Sorry, meant to post the whole thing. :)
For the last few weeks I've been having some problems with House of Fusion.
The memory for the JRun.exe has been going through the roof and I didn't know
why. The code was tight, nothing had really changed on the site, so what was
up? The answer was Yahoo.
In the last 3 weeks Yahoo has ramped up their indexing of sites. For a site as
large as House of Fusion, this can take quite a bit of time. I've logged 2-4
yahoo bot hits per second at some times.
So how was yahoo the problem? Because of client variables. Not DB client
variables and not even the dreaded registry client variables. Just simple
cookie based client variables. It seems that when a client variable is set, a
memory structure is also set for CF. Now each bot hit is assumed to be it's own
session as it does not accept cookies. This mean each bot hit generates a
memory structure of about 1k. Now this is not really a lot, but when you have a
few 10's of thousands of hits from bots a day, it adds up.
I'm still waiting on word from Macromedia as to when a client memory structure
times out, but this seems to be the issue.

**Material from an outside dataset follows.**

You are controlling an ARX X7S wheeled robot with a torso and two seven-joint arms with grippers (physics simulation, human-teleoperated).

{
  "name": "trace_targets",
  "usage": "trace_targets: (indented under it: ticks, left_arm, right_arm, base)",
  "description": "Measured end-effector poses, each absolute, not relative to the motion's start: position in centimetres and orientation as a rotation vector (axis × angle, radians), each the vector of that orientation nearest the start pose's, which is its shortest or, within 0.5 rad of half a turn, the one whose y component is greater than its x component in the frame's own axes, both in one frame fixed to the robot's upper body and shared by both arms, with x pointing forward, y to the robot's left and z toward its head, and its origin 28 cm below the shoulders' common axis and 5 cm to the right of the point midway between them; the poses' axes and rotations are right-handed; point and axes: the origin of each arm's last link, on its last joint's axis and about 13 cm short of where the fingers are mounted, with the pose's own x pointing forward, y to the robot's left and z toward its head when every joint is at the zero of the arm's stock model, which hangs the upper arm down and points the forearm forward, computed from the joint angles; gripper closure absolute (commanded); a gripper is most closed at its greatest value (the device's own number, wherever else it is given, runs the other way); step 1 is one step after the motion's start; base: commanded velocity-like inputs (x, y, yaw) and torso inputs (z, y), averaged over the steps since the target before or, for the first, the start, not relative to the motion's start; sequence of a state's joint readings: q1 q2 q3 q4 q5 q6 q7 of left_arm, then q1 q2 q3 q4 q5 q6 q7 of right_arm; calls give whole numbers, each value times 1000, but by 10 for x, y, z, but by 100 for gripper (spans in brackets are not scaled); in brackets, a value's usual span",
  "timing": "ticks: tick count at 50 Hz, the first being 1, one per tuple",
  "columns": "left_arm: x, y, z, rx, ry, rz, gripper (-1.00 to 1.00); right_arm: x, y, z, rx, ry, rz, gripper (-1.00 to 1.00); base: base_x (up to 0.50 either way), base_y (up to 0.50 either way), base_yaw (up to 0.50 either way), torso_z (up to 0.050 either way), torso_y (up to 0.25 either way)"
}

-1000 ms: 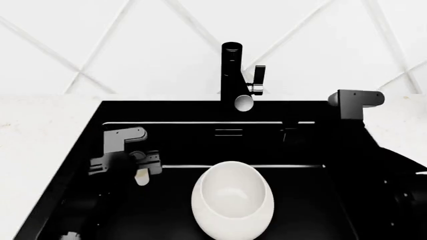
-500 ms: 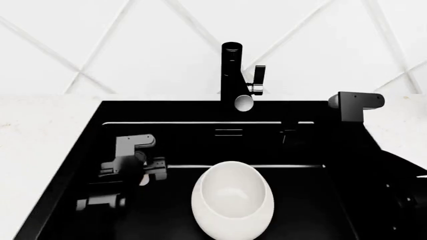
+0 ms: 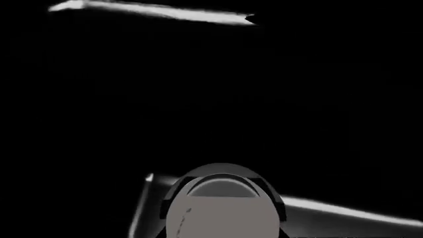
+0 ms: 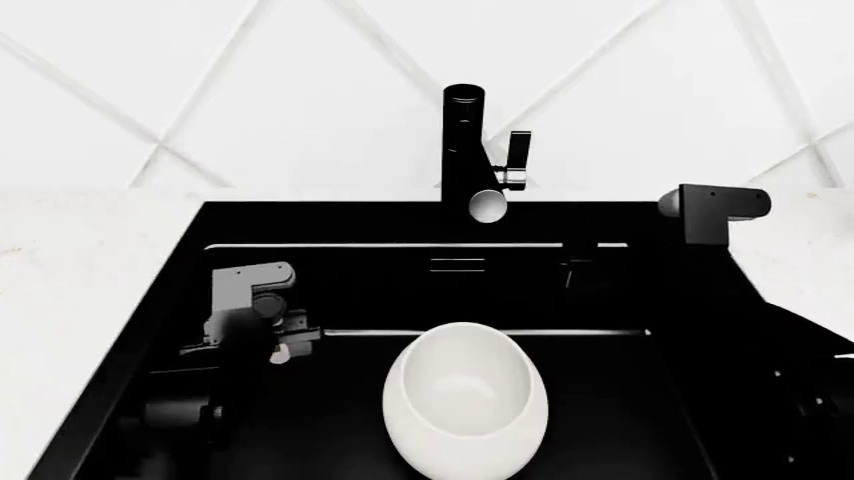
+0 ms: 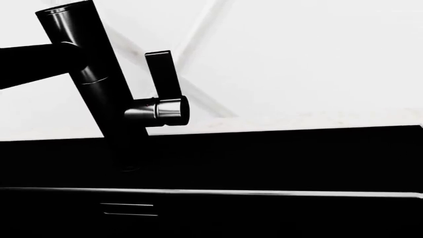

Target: Pick the cup and bowl from the sink and place them on the counter for drying.

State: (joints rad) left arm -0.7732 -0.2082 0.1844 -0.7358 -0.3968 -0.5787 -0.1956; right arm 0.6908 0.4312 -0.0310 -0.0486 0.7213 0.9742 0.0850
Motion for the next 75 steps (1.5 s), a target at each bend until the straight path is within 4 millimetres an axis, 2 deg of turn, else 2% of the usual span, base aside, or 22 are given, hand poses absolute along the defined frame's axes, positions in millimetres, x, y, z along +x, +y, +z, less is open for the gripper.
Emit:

So what's the solution? There are 4.
1. Increase your ram. If you can do this, then ramp up your memory as high as
you can. This is not a perfect solution but it saves throwing time at the
problem and gives you a 'buffer' against problems of this sort.

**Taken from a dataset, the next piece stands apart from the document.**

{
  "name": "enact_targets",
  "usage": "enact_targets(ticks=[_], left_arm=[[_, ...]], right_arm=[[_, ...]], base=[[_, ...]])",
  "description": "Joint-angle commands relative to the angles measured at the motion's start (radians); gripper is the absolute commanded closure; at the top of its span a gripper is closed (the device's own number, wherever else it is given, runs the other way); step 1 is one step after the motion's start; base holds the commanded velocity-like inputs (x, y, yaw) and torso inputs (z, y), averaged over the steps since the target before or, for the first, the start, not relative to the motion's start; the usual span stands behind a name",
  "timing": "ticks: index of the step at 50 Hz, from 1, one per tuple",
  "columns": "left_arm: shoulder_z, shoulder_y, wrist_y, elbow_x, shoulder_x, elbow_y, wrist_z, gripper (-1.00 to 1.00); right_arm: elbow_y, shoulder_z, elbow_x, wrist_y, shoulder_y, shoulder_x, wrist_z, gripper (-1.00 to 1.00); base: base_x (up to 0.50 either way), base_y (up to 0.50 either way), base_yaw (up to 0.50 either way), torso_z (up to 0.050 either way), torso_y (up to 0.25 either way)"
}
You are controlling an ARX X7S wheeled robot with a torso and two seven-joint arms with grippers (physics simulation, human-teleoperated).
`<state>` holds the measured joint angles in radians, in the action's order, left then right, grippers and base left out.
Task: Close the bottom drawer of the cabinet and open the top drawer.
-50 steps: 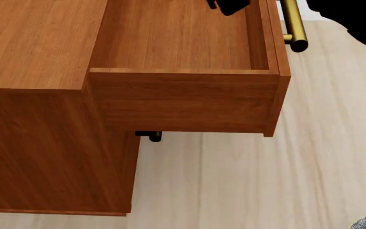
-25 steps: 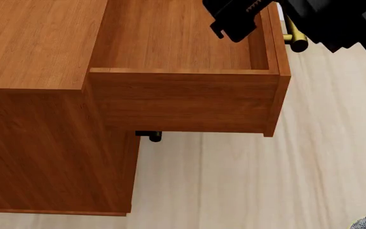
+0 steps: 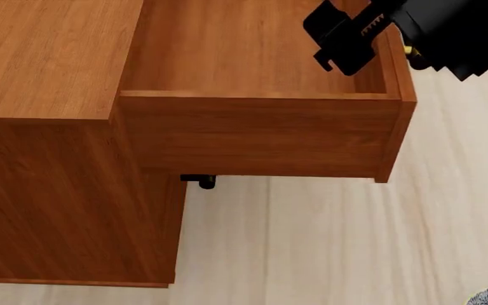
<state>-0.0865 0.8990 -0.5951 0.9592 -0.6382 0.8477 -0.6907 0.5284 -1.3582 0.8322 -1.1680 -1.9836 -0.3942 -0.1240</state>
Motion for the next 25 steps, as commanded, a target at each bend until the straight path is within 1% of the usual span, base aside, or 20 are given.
enact_targets(ticks=[1, 12, 25], left_arm=[[0.002, -0.002, 0.005, 0.000, -0.003, -0.001, 0.000, -1.00], [-0.002, -0.005, 0.010, -0.003, -0.002, -0.001, -0.001, -1.00], [-0.012, -0.003, 0.011, -0.006, 0.001, -0.001, -0.003, -1.00]], right_arm=[[-0.034, -0.051, -0.011, -0.031, 0.006, -0.040, -0.015, -1.00], [-0.055, -0.087, -0.028, -0.061, -0.010, -0.072, -0.022, -1.00], [-0.107, -0.086, -0.021, -0.108, -0.031, -0.136, 0.003, -1.00]], base=[[0.00, 0.00, 0.00, 0.000, 0.000], [0.00, 0.00, 0.00, 0.000, 0.000], [0.00, 0.00, -0.01, 0.000, 0.004]])
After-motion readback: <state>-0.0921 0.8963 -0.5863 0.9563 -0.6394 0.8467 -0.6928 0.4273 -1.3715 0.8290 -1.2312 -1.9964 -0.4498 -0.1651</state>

2. Set a robots.txt with a Crawl-delay setting. Mine is set to 1 second but you
can set yours to something higher
3. set a different cfapplication for the most common bots. I use a simple
regular expression to find key words that only exist in bots:
<CFIF
REFindNoCase('Slurp|Googlebot|BecomeBot|msnbot|Mediapartners-Google|ZyBorg|RufusBot|EMonitor',
cgi.http_user_agent)>
<CFAPPLICATION name="FusionA" clientmanagement="no" sessionmanagement="no"

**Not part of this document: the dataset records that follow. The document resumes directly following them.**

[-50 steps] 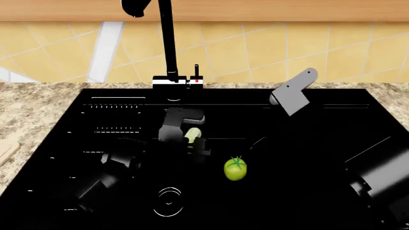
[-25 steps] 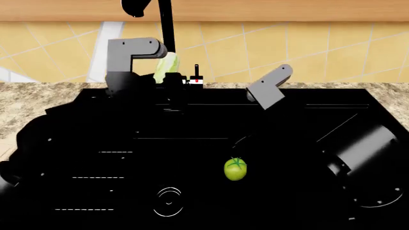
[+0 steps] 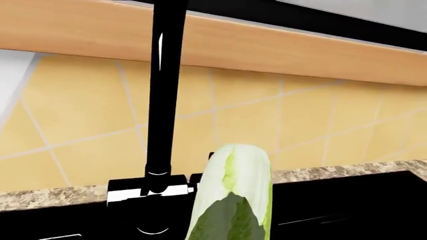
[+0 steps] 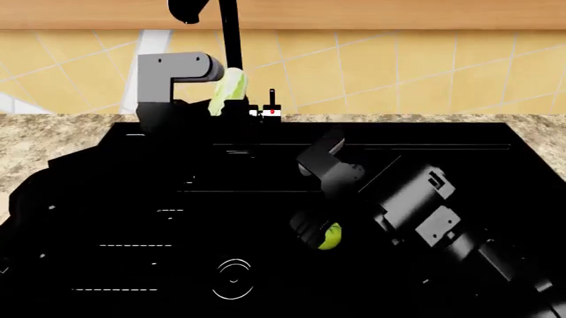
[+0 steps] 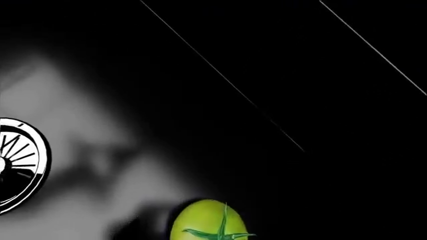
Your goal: Pick the vegetables from the sink and place them on the cutting board.
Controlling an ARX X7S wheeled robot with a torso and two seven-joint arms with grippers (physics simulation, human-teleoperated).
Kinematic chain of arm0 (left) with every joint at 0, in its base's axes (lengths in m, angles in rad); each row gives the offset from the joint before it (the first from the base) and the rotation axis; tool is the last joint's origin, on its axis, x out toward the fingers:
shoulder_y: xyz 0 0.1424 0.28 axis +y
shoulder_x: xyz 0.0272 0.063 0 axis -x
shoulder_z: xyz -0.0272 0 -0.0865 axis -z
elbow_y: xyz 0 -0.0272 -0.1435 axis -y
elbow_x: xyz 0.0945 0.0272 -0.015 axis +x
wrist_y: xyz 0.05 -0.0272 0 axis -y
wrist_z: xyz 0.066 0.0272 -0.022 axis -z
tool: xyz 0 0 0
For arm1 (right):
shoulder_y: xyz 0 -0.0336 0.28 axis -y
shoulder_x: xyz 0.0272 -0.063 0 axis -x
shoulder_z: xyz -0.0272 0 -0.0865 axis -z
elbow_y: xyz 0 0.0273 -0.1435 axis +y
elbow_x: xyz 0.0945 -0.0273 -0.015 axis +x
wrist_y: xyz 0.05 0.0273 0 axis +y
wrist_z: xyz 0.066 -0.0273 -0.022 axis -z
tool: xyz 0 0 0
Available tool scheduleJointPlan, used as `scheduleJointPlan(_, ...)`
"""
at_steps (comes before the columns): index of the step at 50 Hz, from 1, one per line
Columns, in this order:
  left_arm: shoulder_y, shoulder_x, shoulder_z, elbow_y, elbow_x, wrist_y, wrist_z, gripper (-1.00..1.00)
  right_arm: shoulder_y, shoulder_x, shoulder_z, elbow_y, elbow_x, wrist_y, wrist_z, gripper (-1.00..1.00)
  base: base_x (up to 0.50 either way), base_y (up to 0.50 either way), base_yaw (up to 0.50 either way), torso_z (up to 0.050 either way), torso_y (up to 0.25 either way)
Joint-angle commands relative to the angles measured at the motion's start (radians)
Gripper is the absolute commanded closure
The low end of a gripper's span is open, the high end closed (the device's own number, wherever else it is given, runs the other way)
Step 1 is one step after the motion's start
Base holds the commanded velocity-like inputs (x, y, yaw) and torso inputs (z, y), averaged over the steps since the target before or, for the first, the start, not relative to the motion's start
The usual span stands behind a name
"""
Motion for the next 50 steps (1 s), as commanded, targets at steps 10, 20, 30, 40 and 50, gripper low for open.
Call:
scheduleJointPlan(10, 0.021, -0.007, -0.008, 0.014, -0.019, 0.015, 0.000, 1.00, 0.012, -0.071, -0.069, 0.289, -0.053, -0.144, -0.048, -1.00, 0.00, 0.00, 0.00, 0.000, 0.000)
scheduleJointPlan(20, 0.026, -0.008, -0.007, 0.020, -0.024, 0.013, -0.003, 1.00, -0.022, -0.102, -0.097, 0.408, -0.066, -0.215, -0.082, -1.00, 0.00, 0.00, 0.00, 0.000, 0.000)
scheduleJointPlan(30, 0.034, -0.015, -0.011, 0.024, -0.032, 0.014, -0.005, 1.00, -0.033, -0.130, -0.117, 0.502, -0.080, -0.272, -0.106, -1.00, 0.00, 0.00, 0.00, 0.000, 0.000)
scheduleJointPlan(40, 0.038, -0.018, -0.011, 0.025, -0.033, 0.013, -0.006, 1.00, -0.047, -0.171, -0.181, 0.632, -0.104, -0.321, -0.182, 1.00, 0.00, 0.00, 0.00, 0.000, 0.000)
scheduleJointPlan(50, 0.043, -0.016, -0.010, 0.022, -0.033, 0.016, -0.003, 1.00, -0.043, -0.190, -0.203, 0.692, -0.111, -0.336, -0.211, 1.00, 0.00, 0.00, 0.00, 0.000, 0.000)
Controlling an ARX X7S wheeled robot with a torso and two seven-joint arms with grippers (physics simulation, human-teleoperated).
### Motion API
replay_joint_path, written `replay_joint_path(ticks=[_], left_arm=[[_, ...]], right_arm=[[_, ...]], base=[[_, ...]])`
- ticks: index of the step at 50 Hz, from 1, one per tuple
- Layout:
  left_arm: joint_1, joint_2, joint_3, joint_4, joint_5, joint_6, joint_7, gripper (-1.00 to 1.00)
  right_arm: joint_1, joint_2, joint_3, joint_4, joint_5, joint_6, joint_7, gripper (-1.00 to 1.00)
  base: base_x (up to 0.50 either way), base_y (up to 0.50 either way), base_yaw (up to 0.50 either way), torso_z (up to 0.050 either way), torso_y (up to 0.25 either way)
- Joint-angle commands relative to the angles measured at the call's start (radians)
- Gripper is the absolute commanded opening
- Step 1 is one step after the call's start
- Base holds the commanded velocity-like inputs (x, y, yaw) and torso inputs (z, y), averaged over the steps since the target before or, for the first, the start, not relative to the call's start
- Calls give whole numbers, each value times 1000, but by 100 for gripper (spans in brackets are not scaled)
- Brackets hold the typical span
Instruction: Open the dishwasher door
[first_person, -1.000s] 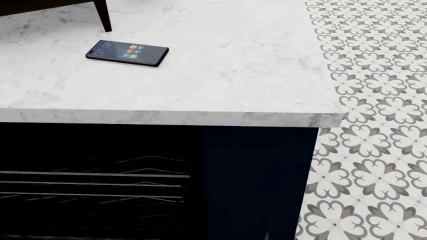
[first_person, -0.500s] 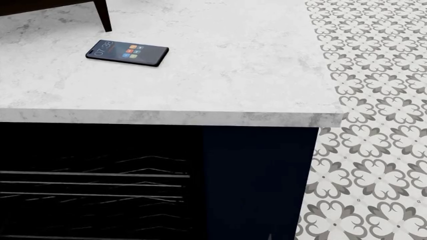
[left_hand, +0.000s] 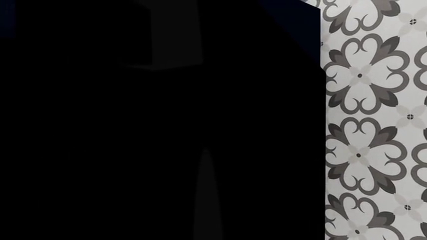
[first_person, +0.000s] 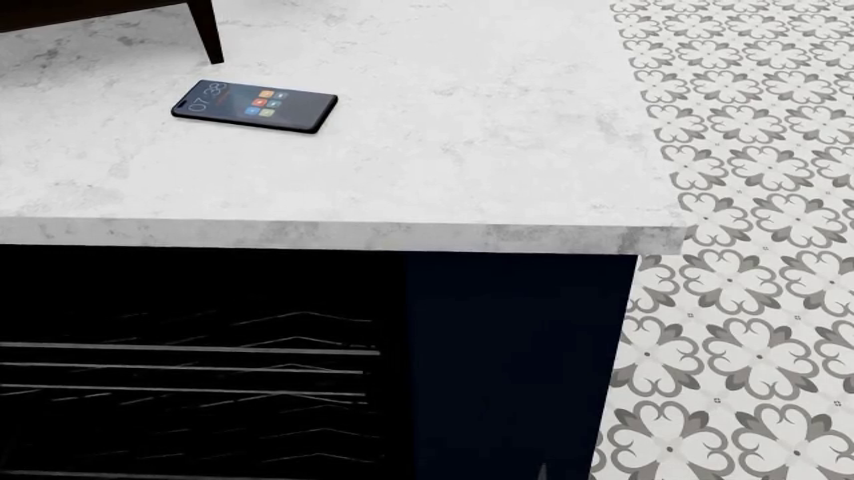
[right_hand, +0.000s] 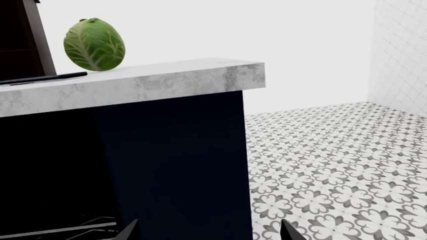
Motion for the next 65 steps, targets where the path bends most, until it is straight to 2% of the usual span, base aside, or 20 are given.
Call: replay_joint_path(ticks=[1,17,30,35,65], left_arm=[[120,45,117,-73,-339,46,-15,-100],[162,59,115,-116,-414,106,-23,-100],[203,23,78,-44,-489,104,-34,-100],[224,35,52,-45,-547,107,-47,-100],[342,41,115,-24,-599,143,-64,-100]], right_arm=[[8,2,-4,3,1,2,2,100],[17,1,-13,20,3,-2,3,100],[16,1,-17,35,4,-14,5,100],[18,-1,-20,39,4,-15,6,100],[17,1,-33,60,5,-32,10,100]], base=[[0,0,-5,-10,-11],[4,-4,-6,-3,-6],[4,-2,-5,-3,-6],[3,-1,-2,-2,-6],[2,-2,-4,-3,-5]])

setclientcookies="no" setdomaincookies="no" clientstorage="Cookie">
<CFELSE>
<CFAPPLICATION name="FusionA" clientmanagement="yes" sessionmanagement="no"
setclientcookies="yes" setdomaincookies="no" clientstorage="Cookie">
</CFIF>
This will make sure that a client structure is NOT created for one of these
bots.
4. Use the same regex to clean out the client structure after the bot finishes
the page. Use structclear(client) to remove the data in the onRequestEnd.cfm,
the onRequestEnd method of the application.cfc or in the template itself.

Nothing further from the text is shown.